My journey to meet him took me on an ascending drive from Bhutan’s Capital, Thimpu to the Dochula Pass, which sits at 3,140 metres. The views from the Pass across the entire Himalayan mountain range are so astounding that on first sight, they take one’s breath away. As I walked amongst the forest of fluttering prayer flags, I could see the snow clad mountain peaks of the Himalayas laid out before me with the highest peak in Bhutan, Mt. Masanggang (at 7,158 metres) in all its glory.
At the Pass there is a maze of 108 memorial chortens (stupas) known as “Druk Wangyal Chortens”, built by Ashi Dorji Wangmo Wangchuk, the eldest Queen Mother, and the Druk Wangyel Temple where I was to meet the Head Lama.
Upon entering the temple, I was guided into a small room, where a bright-eyed and smiling monk, stood to greet me and we sat on his blanketed floor. The room was covered floor to ceiling with colourful tapestries, books, presents from guests, holy offerings, prayer beads, and photographs of his pilgrimages. It was his place for prayer and also for rest and I felt very at home but also very privileged to be there.
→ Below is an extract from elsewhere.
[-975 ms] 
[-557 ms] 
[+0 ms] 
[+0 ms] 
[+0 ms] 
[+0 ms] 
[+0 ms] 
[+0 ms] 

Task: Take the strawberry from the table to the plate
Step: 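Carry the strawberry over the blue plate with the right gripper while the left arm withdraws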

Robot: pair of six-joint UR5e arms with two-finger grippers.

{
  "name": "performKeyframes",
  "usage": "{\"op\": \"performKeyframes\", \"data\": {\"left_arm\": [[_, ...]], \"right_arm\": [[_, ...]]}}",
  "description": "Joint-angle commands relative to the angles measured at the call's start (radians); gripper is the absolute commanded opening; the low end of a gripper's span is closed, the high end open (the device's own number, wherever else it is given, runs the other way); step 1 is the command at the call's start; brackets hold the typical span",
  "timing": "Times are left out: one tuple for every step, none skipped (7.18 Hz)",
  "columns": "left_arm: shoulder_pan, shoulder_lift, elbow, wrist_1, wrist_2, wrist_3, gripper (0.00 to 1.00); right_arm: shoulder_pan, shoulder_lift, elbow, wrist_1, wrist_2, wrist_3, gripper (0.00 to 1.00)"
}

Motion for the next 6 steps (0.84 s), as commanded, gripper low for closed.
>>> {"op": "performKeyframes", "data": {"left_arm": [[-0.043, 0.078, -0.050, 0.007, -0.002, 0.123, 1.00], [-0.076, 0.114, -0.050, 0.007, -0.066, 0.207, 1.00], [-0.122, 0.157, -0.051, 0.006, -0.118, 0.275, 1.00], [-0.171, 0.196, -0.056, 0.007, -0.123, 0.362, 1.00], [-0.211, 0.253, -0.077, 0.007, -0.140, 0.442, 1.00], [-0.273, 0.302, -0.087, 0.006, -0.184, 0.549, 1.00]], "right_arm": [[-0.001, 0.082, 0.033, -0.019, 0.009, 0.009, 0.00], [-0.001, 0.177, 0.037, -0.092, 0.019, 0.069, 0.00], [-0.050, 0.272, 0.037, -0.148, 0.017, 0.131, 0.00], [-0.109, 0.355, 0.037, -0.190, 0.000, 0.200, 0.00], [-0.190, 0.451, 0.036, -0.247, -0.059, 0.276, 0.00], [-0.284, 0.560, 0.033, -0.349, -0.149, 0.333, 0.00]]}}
Over milk tea and Kabzey and Zow (Bhutanese snacks of biscuits and roasted rice sweetened with butter and sugar), the Lama told me about his life – his years of living in solitude meditating in the forests of Bhutan and how he longed to go back to meditate in the woods but the Queen Mother insists he stays on to run the Temple.
Vajrayana Buddhism, which originated in Tibet, is the state religion of Bhutan and it is incredibly complex. However, in this initimate setting, I felt very comfortable asking the many questions I had from which books to read on Buddhism, the Law of Karma, and how reincarnation works, to name but a few, and he was gracious with his responses.
I found it inspirational to learn about the philosophies at the heart of Buddhism from such a holy man, even simple beliefs such as that our actions in the present, both good and bad, affect the situations and experiences of our future lives. As Padma Sambhava, an Indian teacher who brought Buddhism to Tibet in the eighth century, wrote, “If you want to know your past life, look into your present condition; If you want to know your future life, look at your present actions.”
I wish I could have talked with the Lama for many more hours, but he had another meeting that day with an important guest from Sweden… We exchanged gifts and said our goodbyes. I was delighted to have the opportunity to have this inspirational experience and look forward to organising this for many more of our clients on their adventures in Bhutan.